Les voix s’élèvent de plus en plus au Mali contre la junte militaire au pouvoir, malgré les stratégies déployées par Assimi Goita, en vue de museler toute opinion contraire à celle du Chef. Mais cette fois-ci, la montée au créneau du président du Haut conseil islamique, Cheick Chérif Ousmane Madani Haidara est un signal fort envoyé aux autorités de la transition malienne.
Cette sortie, sûrement considérée comme un « pavé dans la mare » de Cheick Chérif Ousmane Madani Haidara est à plus d’un titre symptomatique de la fronde sociale qui couve au Mali, attendant les conditions idoines pour son éclosion. Les atteintes à la liberté d’expression se sont manifestées récemment contre des icônes comme l’animateur radio de Ras Bath envoyé en prison suite à ses propos sur « l’assassinat » de l’ancien Premier ministre Boubeye Maiga.
Des propos jugés diffamatoires par la junte militaire qui ont valu à l’activiste d’être placé le 13 Mars 2023 sous mandat de dépôt. Ce fut au tour de Rokia Doumbia, plus connue sous le nom de « Rose vie chère » qui a aussi subi l’acharnement des autorités militaires maliennes l’accusant « d’incitation à la révolte » et de « violences envers le Chef de l’État ».
L’influenceuse très active sur les réseaux sociaux, était devenue menaçante pour le pouvoir, tant ses vidéos diffusées suscitaient un engouement véritable auprès des populations qui recevaient en boucle la dénonciation de la vie chère et « l’échec » de la transition. Mais avec l’enlèvement du directeur de publication du journal LE DEMOCRATE, le 6 Avril 2023, ce fut la goutte d’eau qui a fait déborder le vase.
Lors d’une conférence de presse ce 11 Avril à Bamako, le journaliste Aliou Touré s’est exprimé sur les circonstances de son enlèvement par des hommes armés, étalant de fait la barbarie du régime. Cet acte plein d’ignominie avait provoqué une véritable levée de boucliers au sein de la société civile qui venait de découvrir les dangers réels qui menacent désormais la presse privée malienne en particulier et la liberté des citoyens dans leur ensemble.
Ces initiatives courageuses de quelques membres de la société civile bien que soutenues timidement par de nombreuses associations n’ont pas la même portée, voire la même envergure que celle du président du Haut conseil islamique du Mali. L’homme incarne en effet, dans ce pays dont l’écrasante majorité de la population est de religion musulmane une autorité morale dont les propos revêtent un cachet particulier pour ne pas dire qu’ils frisent le sacré.
Sa voix est donc susceptible d’être entendue et son mot d’ordre exécuté par la majorité des maliens, surtout lorsqu’elle est délivrée lors des prêches, en témoignent la plupart des mouvements qui ont provoqué la chute des régimes dans ce pays sous la conduite d’une haute autorité religieuse.

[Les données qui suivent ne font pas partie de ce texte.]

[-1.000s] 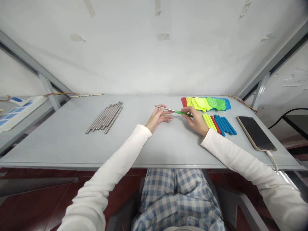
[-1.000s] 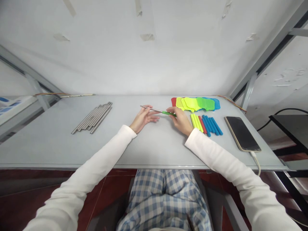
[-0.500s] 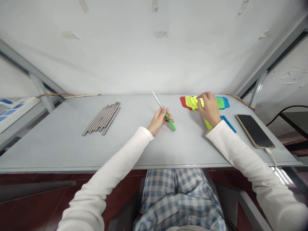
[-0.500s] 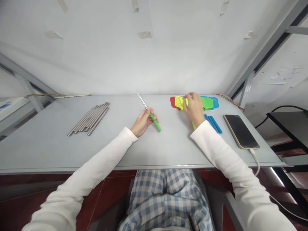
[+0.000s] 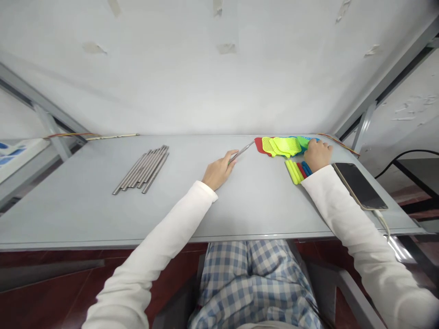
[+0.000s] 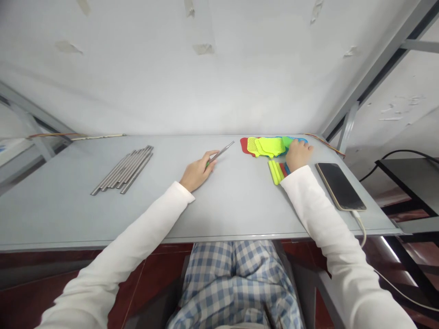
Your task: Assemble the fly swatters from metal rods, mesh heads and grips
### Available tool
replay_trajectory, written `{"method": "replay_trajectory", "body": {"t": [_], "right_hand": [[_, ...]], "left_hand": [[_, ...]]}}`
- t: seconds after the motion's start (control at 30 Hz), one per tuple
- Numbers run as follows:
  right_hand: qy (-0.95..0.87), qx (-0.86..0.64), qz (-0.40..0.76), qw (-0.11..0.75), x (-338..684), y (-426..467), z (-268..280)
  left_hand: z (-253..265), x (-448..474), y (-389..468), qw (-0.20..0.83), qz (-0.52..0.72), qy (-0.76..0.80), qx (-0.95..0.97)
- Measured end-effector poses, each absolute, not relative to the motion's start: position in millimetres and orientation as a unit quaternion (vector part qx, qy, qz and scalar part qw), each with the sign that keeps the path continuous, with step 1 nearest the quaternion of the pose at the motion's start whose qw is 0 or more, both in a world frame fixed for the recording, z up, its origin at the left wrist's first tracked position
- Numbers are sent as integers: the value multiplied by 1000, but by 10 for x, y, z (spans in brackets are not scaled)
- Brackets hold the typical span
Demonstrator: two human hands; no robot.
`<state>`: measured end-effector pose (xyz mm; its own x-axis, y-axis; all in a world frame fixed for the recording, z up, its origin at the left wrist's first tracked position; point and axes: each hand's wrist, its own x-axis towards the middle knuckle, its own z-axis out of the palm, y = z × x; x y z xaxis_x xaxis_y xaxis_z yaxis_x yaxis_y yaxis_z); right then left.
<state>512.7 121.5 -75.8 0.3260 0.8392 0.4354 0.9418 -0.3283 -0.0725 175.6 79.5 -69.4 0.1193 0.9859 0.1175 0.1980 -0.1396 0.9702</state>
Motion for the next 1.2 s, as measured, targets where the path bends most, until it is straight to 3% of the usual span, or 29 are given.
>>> {"method": "replay_trajectory", "body": {"t": [0.2,0.3,0.47,0.67,0.83,1.07,1.2], "right_hand": [[-568,-733,-230,295,4958,1076,-311],[-654,-644,-242,314,4715,965,-293],[-750,-570,-181,282,4325,837,-469],[-882,-432,-104,160,4090,757,-643],[-941,-307,-12,144,4064,730,-681],[-906,-369,118,171,4098,794,-801],[-892,-405,127,155,4078,827,-822]], "left_hand": [[-768,1747,815,346,456,478,667],[-782,1734,829,299,456,483,686],[-808,1734,842,260,459,475,704],[-770,1753,816,285,577,494,585],[-743,1744,798,194,487,531,666],[-801,1753,808,120,420,493,753],[-792,1761,813,79,403,452,792]]}}
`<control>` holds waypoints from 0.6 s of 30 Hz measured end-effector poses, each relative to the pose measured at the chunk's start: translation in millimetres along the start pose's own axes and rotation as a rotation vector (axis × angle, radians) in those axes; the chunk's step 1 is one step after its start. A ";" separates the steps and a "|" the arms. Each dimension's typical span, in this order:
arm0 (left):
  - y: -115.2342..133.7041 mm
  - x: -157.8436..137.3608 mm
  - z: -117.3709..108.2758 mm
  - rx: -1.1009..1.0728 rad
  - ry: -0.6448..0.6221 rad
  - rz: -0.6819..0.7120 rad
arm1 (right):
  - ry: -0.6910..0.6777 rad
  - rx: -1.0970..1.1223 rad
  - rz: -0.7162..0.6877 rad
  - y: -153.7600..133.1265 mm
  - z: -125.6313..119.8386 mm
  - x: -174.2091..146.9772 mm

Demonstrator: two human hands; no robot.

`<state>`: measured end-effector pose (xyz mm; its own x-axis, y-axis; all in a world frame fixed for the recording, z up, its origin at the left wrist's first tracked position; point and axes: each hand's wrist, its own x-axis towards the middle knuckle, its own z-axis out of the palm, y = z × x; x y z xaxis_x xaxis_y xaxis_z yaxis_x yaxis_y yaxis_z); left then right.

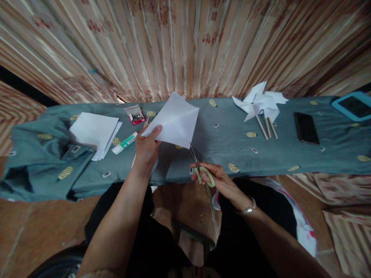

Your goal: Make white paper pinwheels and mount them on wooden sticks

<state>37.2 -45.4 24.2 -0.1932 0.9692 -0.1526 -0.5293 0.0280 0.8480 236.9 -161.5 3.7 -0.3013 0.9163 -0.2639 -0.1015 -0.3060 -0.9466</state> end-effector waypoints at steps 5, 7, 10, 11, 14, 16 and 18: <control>0.2 -3.5 5.4 -0.027 0.025 -0.048 | 0.001 0.005 -0.028 1.5 -1.3 1.0; -1.6 -4.4 6.5 -0.028 0.010 -0.048 | 0.002 0.009 -0.034 2.2 -1.9 1.3; -3.9 -5.7 8.3 -0.020 -0.003 -0.052 | 0.005 0.004 -0.027 3.2 -2.7 2.0; -4.5 -6.1 8.9 -0.015 0.000 -0.052 | 0.007 0.002 -0.026 3.5 -2.8 2.2; -6.0 -6.3 10.0 -0.001 0.020 -0.062 | 0.007 -0.001 -0.030 4.3 -3.2 2.5; -7.2 -5.9 9.6 -0.001 0.015 -0.063 | 0.006 0.001 -0.036 4.6 -3.5 2.6; -8.4 -5.5 8.6 -0.005 -0.009 -0.052 | 0.005 0.006 -0.039 4.6 -3.7 2.5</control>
<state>49.8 -48.9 22.3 -0.1581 0.9686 -0.1918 -0.5429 0.0770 0.8363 239.2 -159.6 -2.0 -0.2925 0.9286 -0.2281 -0.1185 -0.2720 -0.9550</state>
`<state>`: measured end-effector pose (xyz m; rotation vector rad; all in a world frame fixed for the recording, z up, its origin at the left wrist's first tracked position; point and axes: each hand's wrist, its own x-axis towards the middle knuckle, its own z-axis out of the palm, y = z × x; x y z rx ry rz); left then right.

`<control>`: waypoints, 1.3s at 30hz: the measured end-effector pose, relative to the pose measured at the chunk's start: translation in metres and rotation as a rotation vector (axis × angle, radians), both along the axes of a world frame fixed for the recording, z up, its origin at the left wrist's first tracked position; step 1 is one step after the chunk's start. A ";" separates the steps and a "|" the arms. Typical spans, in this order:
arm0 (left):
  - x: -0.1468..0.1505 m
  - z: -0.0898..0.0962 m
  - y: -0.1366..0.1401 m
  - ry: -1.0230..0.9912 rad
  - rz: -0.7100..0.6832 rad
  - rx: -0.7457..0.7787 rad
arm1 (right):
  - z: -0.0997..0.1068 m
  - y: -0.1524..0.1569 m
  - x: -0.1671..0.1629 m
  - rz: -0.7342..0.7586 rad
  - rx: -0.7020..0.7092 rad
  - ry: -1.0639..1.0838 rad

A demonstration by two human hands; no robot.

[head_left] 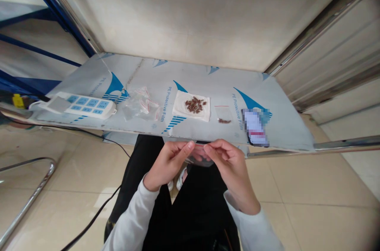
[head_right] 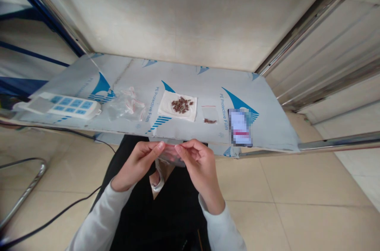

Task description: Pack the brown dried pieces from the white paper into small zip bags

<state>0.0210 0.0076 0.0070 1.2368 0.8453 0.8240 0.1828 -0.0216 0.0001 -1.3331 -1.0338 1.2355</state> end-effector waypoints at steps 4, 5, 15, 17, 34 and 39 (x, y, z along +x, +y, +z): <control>0.002 -0.005 0.002 0.060 0.078 0.102 | 0.001 0.002 0.007 0.056 -0.024 -0.062; 0.002 -0.006 0.003 0.106 0.106 0.128 | 0.002 0.003 0.010 0.063 -0.022 -0.093; -0.078 -0.054 0.081 0.821 0.807 0.297 | -0.024 0.106 0.109 -0.233 0.008 -0.388; -0.096 -0.063 0.106 1.059 0.919 0.197 | -0.039 0.133 0.135 -0.260 -0.015 -0.570; -0.058 -0.014 0.054 0.962 0.855 0.344 | -0.008 0.090 -0.073 0.143 0.286 -0.350; -0.043 -0.004 0.024 0.620 0.825 0.246 | -0.005 0.095 -0.091 0.276 0.178 -0.186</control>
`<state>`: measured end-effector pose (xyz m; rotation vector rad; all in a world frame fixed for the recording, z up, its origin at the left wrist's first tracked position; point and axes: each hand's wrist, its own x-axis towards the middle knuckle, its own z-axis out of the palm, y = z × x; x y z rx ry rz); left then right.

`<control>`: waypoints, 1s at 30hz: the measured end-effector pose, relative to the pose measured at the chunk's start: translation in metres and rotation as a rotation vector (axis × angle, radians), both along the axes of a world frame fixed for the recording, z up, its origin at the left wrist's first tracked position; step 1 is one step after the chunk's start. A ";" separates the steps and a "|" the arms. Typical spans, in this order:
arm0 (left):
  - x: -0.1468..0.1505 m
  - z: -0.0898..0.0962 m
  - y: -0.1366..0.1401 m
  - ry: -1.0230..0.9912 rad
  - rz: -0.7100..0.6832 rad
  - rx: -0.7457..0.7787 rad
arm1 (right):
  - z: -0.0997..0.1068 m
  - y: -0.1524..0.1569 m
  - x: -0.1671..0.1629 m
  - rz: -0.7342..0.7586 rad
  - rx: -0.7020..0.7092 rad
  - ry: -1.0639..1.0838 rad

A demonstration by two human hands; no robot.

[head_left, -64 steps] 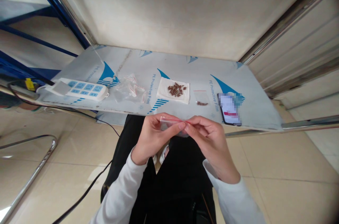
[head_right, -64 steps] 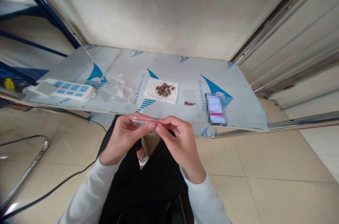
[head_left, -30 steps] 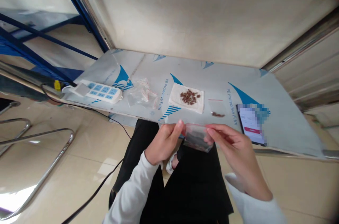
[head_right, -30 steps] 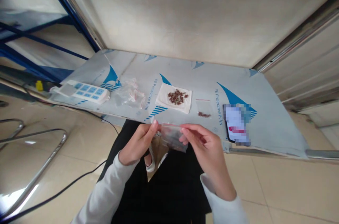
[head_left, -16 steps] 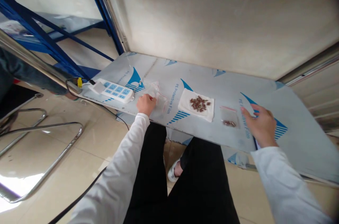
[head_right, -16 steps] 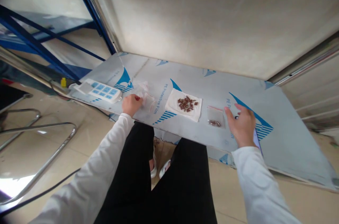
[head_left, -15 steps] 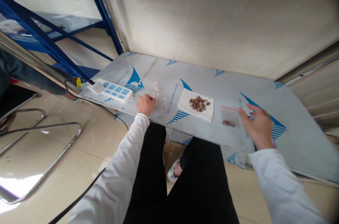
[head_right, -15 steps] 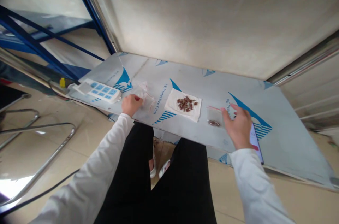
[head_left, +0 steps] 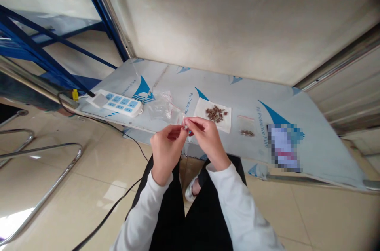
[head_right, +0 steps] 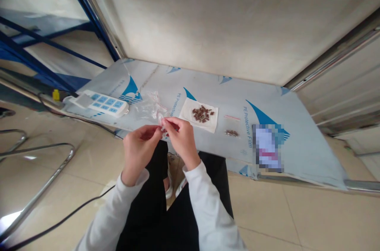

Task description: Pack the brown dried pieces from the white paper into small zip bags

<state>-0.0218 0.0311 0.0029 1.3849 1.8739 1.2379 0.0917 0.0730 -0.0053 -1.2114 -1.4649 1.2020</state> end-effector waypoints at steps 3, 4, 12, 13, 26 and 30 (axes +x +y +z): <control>-0.001 -0.001 -0.009 -0.014 0.035 0.015 | -0.001 -0.005 0.008 -0.140 -0.002 -0.143; -0.001 -0.001 -0.012 0.026 0.039 0.035 | -0.001 -0.009 0.009 -0.213 0.033 -0.215; 0.016 0.003 -0.026 0.000 -0.222 0.102 | 0.002 -0.035 0.021 -0.240 0.066 -0.066; 0.015 0.002 -0.027 -0.009 -0.246 0.108 | 0.001 -0.037 0.025 -0.238 0.066 -0.048; 0.005 -0.038 -0.009 -0.646 -0.183 -0.085 | -0.008 -0.057 0.060 -0.073 -0.057 0.150; 0.006 -0.038 -0.014 -0.785 -0.128 -0.014 | -0.013 -0.058 0.072 -0.045 -0.204 0.187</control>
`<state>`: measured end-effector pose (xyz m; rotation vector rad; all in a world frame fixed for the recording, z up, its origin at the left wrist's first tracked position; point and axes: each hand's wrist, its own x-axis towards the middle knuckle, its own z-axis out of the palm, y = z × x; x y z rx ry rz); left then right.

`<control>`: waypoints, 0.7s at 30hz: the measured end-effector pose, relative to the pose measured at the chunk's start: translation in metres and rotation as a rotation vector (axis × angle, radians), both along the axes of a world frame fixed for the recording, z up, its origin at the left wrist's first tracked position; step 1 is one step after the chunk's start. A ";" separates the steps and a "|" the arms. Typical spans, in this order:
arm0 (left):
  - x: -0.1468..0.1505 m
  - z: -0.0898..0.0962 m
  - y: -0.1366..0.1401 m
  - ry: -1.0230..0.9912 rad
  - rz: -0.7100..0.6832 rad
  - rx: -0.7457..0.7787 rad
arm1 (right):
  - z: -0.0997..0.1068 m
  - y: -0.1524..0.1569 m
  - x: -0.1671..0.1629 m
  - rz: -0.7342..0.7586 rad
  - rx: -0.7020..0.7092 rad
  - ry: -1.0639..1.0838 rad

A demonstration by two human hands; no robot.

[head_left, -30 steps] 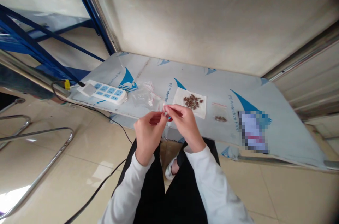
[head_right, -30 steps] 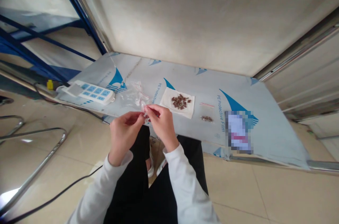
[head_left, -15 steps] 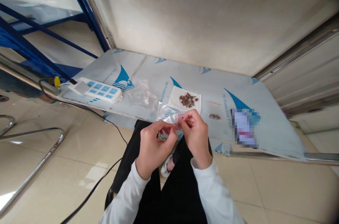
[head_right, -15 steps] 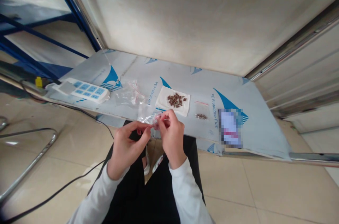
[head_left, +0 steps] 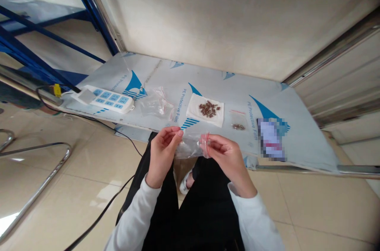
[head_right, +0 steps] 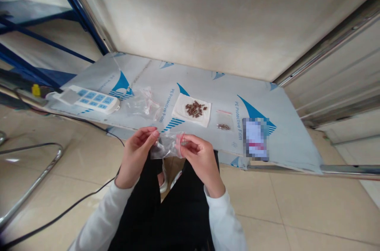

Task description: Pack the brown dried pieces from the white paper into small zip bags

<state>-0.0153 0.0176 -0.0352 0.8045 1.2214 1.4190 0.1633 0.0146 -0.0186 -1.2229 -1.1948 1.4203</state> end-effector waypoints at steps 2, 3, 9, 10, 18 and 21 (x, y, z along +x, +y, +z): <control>0.000 0.000 -0.001 -0.050 -0.008 -0.002 | -0.001 -0.001 0.006 0.034 0.001 -0.017; 0.000 0.000 -0.001 -0.059 -0.007 -0.011 | 0.000 -0.001 0.008 0.060 0.017 -0.032; 0.005 -0.009 0.006 0.045 0.088 -0.074 | -0.005 -0.003 0.014 0.208 -0.054 -0.059; 0.003 -0.011 0.007 0.105 0.105 -0.073 | -0.007 -0.003 0.014 0.202 -0.094 -0.051; -0.023 0.028 -0.002 0.973 -0.347 0.400 | 0.008 -0.003 0.012 0.236 0.058 -0.367; -0.008 0.039 -0.005 1.097 -0.630 0.485 | 0.030 -0.007 0.005 0.332 0.207 -0.513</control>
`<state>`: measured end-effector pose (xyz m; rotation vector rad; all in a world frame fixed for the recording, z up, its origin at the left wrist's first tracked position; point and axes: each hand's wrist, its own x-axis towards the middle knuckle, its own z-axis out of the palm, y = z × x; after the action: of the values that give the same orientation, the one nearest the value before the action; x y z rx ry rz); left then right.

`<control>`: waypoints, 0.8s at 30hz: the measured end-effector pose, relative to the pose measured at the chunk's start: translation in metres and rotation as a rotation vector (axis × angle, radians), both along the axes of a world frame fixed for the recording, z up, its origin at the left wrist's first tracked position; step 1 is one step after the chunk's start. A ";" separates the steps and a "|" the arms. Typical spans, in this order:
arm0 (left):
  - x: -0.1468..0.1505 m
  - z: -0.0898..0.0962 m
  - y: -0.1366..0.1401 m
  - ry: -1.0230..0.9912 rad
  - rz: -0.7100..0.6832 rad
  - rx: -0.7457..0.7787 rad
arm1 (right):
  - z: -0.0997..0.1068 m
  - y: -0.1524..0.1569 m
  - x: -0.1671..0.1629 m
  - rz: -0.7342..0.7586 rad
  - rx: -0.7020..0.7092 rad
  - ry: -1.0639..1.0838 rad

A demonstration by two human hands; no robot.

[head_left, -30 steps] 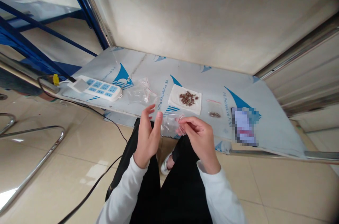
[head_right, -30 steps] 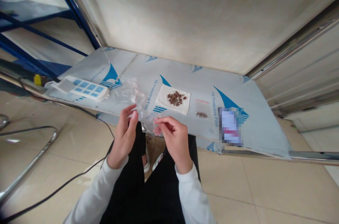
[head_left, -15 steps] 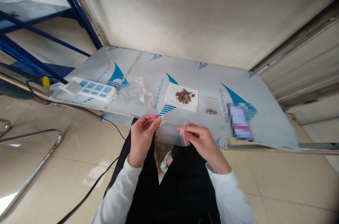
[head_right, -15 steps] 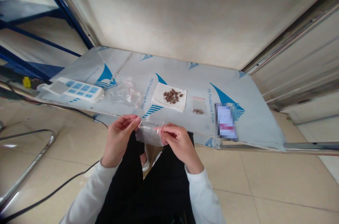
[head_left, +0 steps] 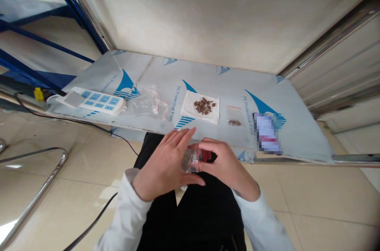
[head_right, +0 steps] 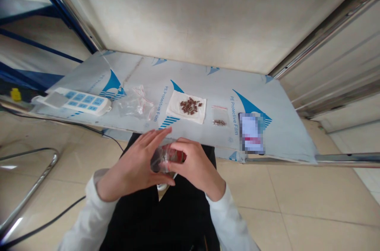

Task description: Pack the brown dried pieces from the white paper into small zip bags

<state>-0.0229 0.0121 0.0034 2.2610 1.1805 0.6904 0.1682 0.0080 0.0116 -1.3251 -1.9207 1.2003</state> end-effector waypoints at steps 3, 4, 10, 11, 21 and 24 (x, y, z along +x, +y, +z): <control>0.017 -0.005 0.001 -0.031 0.009 -0.068 | 0.012 0.005 0.000 0.084 0.052 0.010; 0.021 -0.009 0.002 -0.071 0.054 -0.092 | 0.011 0.011 0.004 0.093 0.058 0.052; 0.019 -0.029 0.002 -0.221 0.271 -0.106 | -0.047 0.101 0.057 -0.393 0.288 -0.181; 0.020 -0.031 0.000 -0.233 0.263 -0.114 | -0.059 0.117 0.062 -0.373 0.290 -0.308; 0.023 -0.045 -0.005 -0.270 0.276 -0.194 | -0.091 0.164 0.055 -0.230 0.321 -0.532; 0.021 -0.046 -0.004 -0.280 0.295 -0.200 | -0.092 0.165 0.055 -0.254 0.331 -0.565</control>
<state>-0.0018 0.0084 -0.0425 1.7782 1.3855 0.9215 0.2229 0.1734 -0.0804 -1.7742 -2.1104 0.3779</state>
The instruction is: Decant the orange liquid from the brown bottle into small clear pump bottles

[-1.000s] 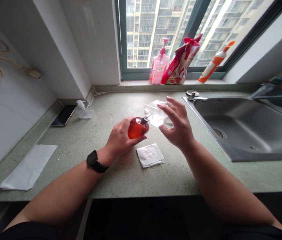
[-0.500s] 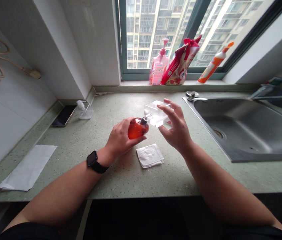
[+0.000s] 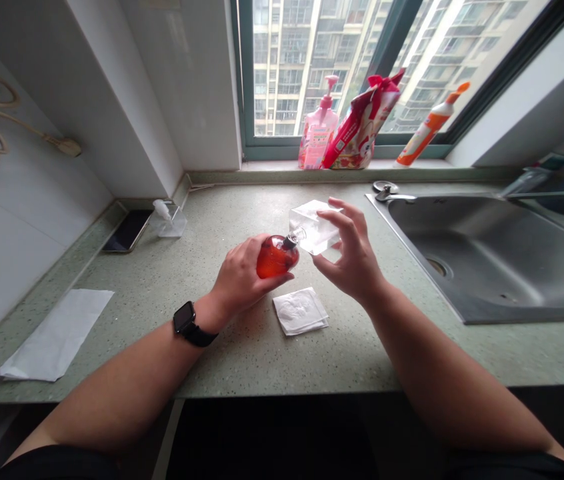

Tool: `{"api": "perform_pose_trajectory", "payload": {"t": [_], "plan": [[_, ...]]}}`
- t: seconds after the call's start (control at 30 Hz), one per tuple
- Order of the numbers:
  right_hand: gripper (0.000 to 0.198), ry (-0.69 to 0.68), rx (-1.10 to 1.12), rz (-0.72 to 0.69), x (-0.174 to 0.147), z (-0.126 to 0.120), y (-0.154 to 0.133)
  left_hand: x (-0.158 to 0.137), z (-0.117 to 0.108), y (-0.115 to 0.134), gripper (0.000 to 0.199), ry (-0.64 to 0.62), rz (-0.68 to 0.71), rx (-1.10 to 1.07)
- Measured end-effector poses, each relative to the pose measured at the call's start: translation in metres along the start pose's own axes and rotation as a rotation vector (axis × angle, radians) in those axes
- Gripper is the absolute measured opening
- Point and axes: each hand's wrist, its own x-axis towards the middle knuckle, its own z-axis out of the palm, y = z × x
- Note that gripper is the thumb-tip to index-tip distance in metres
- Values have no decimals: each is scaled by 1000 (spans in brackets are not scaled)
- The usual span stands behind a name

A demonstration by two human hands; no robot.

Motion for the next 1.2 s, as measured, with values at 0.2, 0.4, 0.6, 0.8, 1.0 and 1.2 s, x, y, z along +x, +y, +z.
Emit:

Check Cherif Haidara entend prévenir la junte militaire au pouvoir sur les risques d’un entêtement des militaires à ne pas vite trouver des solutions à la transition en les interpellant en ces termes « Assimi doit être vigilant. Il doit observer la situation, sinon les hommes qu’il a choisis vont lui causer des problèmes ». Ces propos pleins d’exhortation et de sagesse recommandent à la junte militaire plus d’humilité afin de prêter une oreille attentive au peuple « vous pouvez vous tromper », affirme-t-il, avec une apparente bienveillance de prêcheur.
« Ouvrez vos portes pour discuter. Que ce soit des politiques, des citoyens, recevez les bonnes idées », entonne-t-il. En somme, le président du Haut conseil islamique, Cheick Chérif Haidara Madami est porteur d’un message qui cristallise tous les mécontentements des maliens étouffés pour le moment par des actions anti-liberticides de la junte militaire sous la férule du colonel Assimi Goita.
Pourtant, c’est l’une des rares occasions pour la junte militaire malienne d’anticiper des mesures salvatrices afin de sauver la transition qui visiblement a du plomb dans l’aile, surtout depuis la pression exercée par la communauté internationale d’exiger de la junte militaire une « accélération » du processus de la transition.